**What is being asked:** Across the listing below, count the lines with "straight" in them. Write nothing but the number.

**Entries provided:**
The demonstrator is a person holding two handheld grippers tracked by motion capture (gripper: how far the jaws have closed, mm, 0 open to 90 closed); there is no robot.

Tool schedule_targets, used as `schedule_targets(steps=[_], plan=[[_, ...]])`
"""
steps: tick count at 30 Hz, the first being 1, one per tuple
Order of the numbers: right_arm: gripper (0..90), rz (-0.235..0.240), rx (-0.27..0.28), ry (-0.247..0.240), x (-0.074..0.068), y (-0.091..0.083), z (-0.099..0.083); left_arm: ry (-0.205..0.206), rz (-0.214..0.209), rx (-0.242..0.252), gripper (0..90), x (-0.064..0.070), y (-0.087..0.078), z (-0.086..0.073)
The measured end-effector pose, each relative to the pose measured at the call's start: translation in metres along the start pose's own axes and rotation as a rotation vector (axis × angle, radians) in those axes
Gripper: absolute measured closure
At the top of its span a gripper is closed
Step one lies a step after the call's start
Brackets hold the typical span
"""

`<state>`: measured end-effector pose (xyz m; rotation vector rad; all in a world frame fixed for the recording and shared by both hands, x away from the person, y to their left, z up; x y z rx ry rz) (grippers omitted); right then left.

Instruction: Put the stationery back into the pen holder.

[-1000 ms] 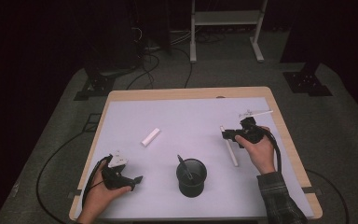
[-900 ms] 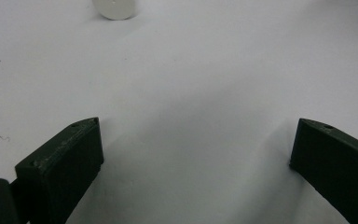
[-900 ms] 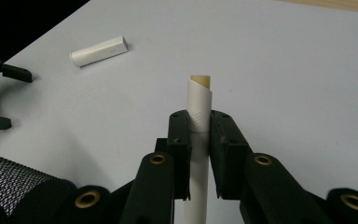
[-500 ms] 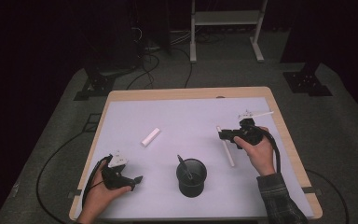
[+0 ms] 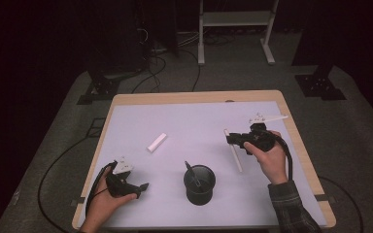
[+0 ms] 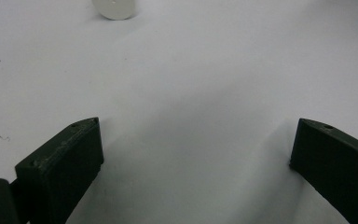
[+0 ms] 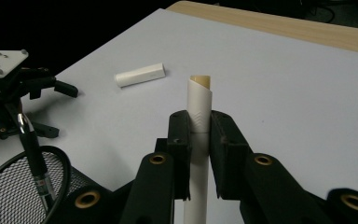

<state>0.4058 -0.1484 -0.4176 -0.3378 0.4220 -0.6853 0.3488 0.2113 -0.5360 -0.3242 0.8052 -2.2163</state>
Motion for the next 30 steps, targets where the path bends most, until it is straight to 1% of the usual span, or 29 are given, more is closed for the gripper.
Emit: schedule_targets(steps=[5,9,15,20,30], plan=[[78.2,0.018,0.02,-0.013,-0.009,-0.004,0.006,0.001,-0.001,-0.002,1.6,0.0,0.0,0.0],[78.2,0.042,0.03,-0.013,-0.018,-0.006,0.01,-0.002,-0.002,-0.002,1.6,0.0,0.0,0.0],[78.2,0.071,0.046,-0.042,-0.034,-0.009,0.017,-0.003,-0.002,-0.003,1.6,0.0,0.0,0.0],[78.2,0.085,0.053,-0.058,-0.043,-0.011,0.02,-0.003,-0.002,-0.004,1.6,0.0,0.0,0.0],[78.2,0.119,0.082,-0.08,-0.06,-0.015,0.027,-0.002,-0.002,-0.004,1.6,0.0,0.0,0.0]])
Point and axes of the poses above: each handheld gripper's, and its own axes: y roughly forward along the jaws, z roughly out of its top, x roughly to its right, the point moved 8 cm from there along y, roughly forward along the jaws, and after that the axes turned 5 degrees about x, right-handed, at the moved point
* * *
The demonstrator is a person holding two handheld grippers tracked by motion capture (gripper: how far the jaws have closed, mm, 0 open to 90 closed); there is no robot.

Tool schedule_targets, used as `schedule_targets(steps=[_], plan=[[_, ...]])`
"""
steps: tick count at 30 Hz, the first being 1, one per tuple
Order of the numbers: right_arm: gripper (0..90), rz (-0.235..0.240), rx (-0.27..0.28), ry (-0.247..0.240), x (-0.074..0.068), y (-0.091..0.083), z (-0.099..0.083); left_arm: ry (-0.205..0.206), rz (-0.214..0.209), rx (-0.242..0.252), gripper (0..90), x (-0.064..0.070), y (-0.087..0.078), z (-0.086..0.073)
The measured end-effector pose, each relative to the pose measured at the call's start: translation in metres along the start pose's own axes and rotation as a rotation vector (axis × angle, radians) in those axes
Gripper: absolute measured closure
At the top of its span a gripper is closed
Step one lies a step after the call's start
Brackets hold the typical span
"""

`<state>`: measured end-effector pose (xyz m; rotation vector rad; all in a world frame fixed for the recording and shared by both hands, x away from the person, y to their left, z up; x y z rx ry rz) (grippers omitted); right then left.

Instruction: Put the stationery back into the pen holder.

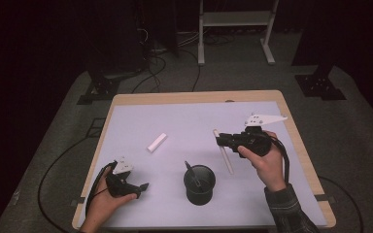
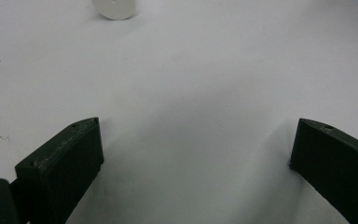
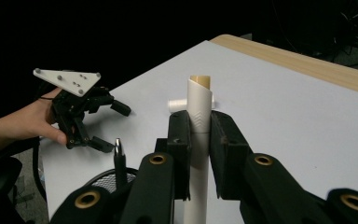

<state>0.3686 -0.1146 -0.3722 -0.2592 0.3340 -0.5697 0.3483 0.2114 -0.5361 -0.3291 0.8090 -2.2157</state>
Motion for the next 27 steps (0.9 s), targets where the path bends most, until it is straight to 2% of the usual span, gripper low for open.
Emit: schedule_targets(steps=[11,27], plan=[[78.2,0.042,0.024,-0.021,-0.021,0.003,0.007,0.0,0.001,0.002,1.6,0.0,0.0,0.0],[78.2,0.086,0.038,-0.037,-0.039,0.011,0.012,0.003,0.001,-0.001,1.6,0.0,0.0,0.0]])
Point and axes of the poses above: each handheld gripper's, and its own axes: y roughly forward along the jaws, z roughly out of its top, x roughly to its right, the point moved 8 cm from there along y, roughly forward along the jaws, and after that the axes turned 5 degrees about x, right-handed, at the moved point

**Exercise output:** 2